Que ce soit la limpidité folk de
Desert Island Disk ou la dérive électronique de Ful Stop, on pénètre un univers musical en formation, en structuration, comme la
fabrication de prototypes plutôt que d'archétypes. Des éléments
épars se rassemblent avec un abandon presque erratique sur
Identikit. La batterie, celle des shuffles jazz, est là pour garder
le morceau dans le jalon. Les accords utilisés démontrent qu'on est en jazz, plutôt qu'en innovation totale :
riches et en mode mineur. Les cordes ondoient se font souveraines et
nous rappellent toujours au pouvoir ensorcelant de vrais instruments.
C'est particulièrement vrai de Glass Eyes.
Le groupe est le mieux employé quand
il explore les friches au dehors de ses instruments originels ;
pas de batterie, pas de guitare, pas de basse. Pour parvenir à cet
instant gracieux et paradoxal, il faut croire en la magie, en la
curiosité que peut susciter la musique. Même
s'il n'y a plus une chanson qui vaille There There, on sort sidéré
d'avoir aussi agréablement attendu.
The Numbers est une apogée tardive et
ésotérique de l'album, quand Daydreaming était son sommet formel.
True Love Waits est une sorte de compendium ; le façon dont a
été enregistrée cette chanson ancienne est révélatrice du reste,
et fait écho surtout à l'intensité mutique de Daydreaming.
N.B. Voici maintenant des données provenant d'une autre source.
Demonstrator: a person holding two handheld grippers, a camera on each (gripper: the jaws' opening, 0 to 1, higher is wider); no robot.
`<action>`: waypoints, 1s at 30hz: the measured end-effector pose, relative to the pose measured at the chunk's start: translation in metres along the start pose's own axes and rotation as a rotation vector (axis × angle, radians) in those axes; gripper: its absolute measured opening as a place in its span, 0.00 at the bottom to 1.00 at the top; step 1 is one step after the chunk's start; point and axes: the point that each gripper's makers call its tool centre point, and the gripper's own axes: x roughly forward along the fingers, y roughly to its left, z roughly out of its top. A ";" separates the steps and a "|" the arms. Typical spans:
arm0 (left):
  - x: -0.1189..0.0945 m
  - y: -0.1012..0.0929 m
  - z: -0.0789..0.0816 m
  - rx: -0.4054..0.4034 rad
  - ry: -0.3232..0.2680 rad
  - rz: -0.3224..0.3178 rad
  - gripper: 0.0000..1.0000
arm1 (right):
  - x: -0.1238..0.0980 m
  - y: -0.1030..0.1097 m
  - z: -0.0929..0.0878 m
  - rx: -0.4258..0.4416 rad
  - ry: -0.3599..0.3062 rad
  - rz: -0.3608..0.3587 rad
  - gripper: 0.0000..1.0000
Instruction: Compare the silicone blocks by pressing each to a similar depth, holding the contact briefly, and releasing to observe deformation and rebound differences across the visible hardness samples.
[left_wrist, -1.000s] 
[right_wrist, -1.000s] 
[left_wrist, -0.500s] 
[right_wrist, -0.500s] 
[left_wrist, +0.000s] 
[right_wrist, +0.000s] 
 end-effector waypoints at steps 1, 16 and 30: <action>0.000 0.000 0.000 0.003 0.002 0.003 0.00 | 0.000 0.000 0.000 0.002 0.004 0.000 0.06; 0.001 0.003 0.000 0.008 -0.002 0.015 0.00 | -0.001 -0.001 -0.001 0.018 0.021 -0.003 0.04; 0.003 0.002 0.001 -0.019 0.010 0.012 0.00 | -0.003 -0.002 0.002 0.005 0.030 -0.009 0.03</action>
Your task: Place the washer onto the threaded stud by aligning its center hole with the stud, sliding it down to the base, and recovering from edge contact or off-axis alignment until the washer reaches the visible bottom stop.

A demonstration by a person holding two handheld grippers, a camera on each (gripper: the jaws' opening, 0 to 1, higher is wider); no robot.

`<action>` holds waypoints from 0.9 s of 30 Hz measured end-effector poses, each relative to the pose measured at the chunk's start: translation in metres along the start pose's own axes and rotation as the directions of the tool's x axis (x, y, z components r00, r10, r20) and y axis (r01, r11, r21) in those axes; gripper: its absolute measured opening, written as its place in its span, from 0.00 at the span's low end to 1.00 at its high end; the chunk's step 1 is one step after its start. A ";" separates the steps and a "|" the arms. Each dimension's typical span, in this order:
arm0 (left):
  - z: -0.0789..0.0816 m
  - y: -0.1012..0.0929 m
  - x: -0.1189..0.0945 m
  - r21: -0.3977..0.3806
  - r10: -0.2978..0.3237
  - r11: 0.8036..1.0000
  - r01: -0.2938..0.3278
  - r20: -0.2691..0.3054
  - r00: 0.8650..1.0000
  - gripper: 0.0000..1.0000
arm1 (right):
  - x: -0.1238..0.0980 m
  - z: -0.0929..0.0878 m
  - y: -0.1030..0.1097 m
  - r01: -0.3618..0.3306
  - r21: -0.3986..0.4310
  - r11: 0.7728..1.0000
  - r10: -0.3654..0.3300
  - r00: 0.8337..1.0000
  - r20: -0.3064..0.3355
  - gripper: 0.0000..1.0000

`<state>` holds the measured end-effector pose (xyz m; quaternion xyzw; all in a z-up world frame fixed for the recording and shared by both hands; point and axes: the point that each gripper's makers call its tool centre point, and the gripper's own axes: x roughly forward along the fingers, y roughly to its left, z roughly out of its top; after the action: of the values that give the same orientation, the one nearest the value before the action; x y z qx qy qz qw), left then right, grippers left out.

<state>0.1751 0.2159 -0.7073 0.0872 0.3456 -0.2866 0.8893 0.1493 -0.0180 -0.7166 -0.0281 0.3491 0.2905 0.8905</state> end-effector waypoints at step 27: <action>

Méticuleusement harmonisées, elles signent un temps où les
tonalités arrivent comme en décalage, jouant de notre vanité à
vouloir saisir le disque. Le pouvoir des chansons de Thom Yorke est
au-delà des mots, dans les sensations.
D'abord tu te dis que si tu ne l'apprécies pas à sa juste valeur c'est que l'album est sorti
trop vite, avant de réaliser ce que signifie son épitaphe :
« Le véritable amour sait patienter. » Tu ne le
rattraperas jamais vraiment. A Moon Shaped Pool est un album que tu
pourras écouter longtemps, de loin en loin, avec le même
émerveillement, parce que tu ne l'as pas encore compris, ni complètement appris à l'aimer. Tu mourras
candide, et Daydreaming sera la musique de ta cérémonie. Les gens
hocheront lentement la tête, se souvenant, rêveurs, de cette
chanson d'un groupe qui s’appelait Radiohead. Ils auront l'illusion
que, s'il l'avaient écoutée davantage, ils auraient été préparés
à ce qui les rend inconsolables dans de telles situations ;
leur côté inattendu. Cette chanson te fait tout accepter avec plus
de franchise, au delà de n'être plus rien qu'un courant d'air.